Collatz Conjecture (OEIS A006577)
GolfScript, 24 23 21 20 18 chars
~{(}{3*).2%6\?/}/,
Assumes input on stdin. Online test
C - 50 47 characters
Poor little C unfortunately requires an awful amount of code for basic I/O, so shorting all that down has made the UI slightly unintuitive.
b;main(a){return~-a?b++,main(a&1?3*a+1:a/2):b;}
Compile it with for example gcc -o 1 collatz.c
. The input is in unary with space-separated digits, and you will find the answer in the exit code. An example with the number 17:
$> ./1 1 1 1 1 1 1 1 1 1 1 1 1 1 1 1 1
$> echo $?
12
$>
Perl 34 (+1) chars
$\++,$_*=$_&1?3+1/$_:.5while$_>1}{
Abusing $\
for final output, as per usual. Run with the -p
command line option, input is taken from stdin
.
Saved one byte due to Elias Van Ootegem.
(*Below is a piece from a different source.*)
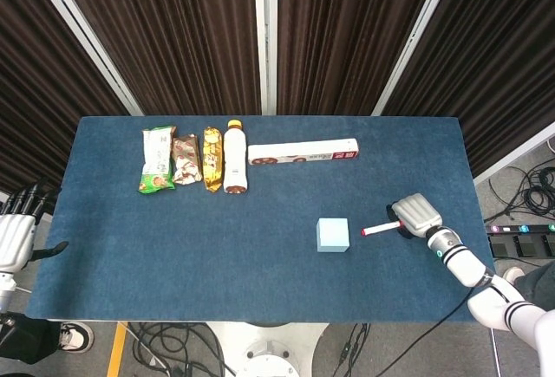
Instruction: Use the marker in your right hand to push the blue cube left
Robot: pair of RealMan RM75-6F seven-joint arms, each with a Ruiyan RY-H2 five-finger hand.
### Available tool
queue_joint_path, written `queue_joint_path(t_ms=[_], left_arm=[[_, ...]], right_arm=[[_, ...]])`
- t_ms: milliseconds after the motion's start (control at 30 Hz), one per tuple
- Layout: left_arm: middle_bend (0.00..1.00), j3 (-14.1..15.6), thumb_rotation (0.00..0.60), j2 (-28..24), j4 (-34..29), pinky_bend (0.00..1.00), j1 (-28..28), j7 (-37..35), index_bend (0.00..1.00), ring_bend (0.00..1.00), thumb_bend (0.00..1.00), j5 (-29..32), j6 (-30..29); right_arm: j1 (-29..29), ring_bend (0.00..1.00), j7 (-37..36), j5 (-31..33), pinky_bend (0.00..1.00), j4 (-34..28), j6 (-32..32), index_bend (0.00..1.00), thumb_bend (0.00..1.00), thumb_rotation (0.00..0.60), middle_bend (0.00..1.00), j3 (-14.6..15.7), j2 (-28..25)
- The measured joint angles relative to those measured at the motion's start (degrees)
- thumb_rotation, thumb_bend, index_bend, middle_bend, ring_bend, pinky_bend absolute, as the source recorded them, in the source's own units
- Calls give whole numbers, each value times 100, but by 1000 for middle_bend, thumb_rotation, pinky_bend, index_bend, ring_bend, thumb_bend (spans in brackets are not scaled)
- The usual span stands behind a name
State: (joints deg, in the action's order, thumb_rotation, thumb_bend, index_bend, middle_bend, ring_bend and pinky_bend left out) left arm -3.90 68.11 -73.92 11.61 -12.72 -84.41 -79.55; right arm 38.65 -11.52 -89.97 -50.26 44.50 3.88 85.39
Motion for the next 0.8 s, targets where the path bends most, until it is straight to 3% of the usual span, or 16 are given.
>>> queue_joint_path(t_ms=[800], left_arm=[[107,-35,600,6,86,102,-19,-100,185,14,40,43,-20]], right_arm=[[-17,942,150,101,999,113,122,589,309,600,555,-59,163]])
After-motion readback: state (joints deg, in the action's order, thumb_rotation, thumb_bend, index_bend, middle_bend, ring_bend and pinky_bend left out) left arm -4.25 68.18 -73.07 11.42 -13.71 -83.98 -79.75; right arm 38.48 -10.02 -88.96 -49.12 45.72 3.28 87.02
Specifically, the observeration that the following two are equivalent:
$_=$_*3+1
$_*=3+1/$_
Although one byte longer, it saves two bytes by shortening $_/2
to just .5
.
Sample usage:
$ echo 176 | perl -p collatz.pl
18
PHP 54 bytes
<?for(;1<$n=&$argv[1];$c++)$n=$n&1?$n*3+1:$n/2;echo$c;
Javascript's archnemesis for the Wooden Spoon Award seems to have fallen a bit short in this challenge. There's not a whole lot of room for creativity with this problem, though. Input is taken as a command line argument.